Aproveitemos a vida. Desfrutemos da companhia das pessoas que amamos. Uma hora, sem qualquer aviso, elas não estarão mais entre nós. Dizem que nós nos encontraremos no paraíso, mas sabe lá se sequer nos reconheceremos uns aos outros! Por que não vivemos – ou tentamos viver – o paraíso aqui mesmo na Terra?
Para os tantos que tiveram o prazer e honra de conversar com a deputada, sabiam de sua imensa presença de espírito. Uma singela conversa poderia render muitas gargalhadas.

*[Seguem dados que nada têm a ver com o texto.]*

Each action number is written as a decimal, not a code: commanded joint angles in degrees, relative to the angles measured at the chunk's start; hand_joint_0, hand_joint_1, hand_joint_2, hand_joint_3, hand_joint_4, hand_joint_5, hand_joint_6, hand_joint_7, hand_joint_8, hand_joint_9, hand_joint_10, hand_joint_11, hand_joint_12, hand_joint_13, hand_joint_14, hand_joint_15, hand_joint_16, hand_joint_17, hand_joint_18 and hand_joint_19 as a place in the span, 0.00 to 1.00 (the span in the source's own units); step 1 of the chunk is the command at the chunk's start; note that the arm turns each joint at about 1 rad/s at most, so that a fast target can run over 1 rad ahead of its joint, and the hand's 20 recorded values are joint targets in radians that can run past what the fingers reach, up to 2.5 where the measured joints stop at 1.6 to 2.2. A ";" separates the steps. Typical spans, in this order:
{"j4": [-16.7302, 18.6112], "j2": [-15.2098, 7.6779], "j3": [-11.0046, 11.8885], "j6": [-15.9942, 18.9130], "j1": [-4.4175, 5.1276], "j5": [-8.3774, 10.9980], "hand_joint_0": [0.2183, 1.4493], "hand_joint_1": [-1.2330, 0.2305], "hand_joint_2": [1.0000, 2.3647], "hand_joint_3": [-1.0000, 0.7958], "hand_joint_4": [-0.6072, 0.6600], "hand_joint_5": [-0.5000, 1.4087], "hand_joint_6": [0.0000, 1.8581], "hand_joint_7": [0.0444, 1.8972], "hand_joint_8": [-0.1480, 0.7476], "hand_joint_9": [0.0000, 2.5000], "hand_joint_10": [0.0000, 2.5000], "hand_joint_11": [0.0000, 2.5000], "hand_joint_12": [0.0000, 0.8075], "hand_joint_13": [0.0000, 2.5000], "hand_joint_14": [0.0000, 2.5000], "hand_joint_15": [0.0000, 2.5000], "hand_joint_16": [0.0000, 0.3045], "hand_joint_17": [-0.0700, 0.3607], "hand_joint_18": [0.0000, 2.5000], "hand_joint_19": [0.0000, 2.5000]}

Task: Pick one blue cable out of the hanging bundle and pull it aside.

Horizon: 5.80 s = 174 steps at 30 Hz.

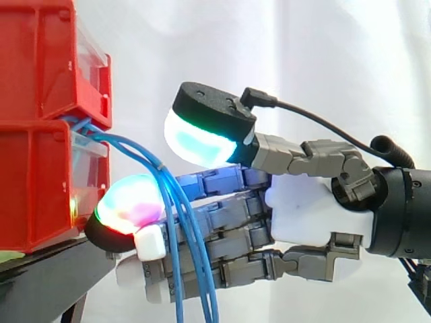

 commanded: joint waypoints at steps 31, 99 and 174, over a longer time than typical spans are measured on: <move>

Reproduzo abaixo algumas mensagens trocadas com a parlamentar por ocasião de uma audiência pública no Senado Federal, onde levamos a Questão Cinta Larga à mais alta casa do parlamento brasileiro…
“Deputada: Deus te ilumine na audiência. Essa é verdadeira. Essa merece prêmio internacional. Abraços.
Procurador: Muito obrigado, especialmente por sua ajuda.
Deputada: Ah, quem me dera poder te ajudar, lindão!
Procurador: A Sra. já ajuda. Ajuda com no mínimo oração e pensamento positivo. Quer ajuda melhor que essa???
Deputada: Isso é verdade. Tudo o que quero para meus filhos desejo para o Senhor. É de coração também por você ser um dos poucos homens públicos que é reto, íntegro, incorruptível e imparcial. Vou parar de puxar o saco, né, fio!!!”
Sentiremos eterna saudade das aprazíveis conversas, quando o riso sempre estava presente, assim como o aprendizado. Fique em paz, Lúcia Tereza Rodrigues dos Santos.
[1] Procurador da República. Responsável, no Estado de Rondônia, pela Defesa do Povo Cinta Larga desde abril/2004. Pós-Graduado em Direito Constitucional. Membro da Academia Rondoniense de Letras.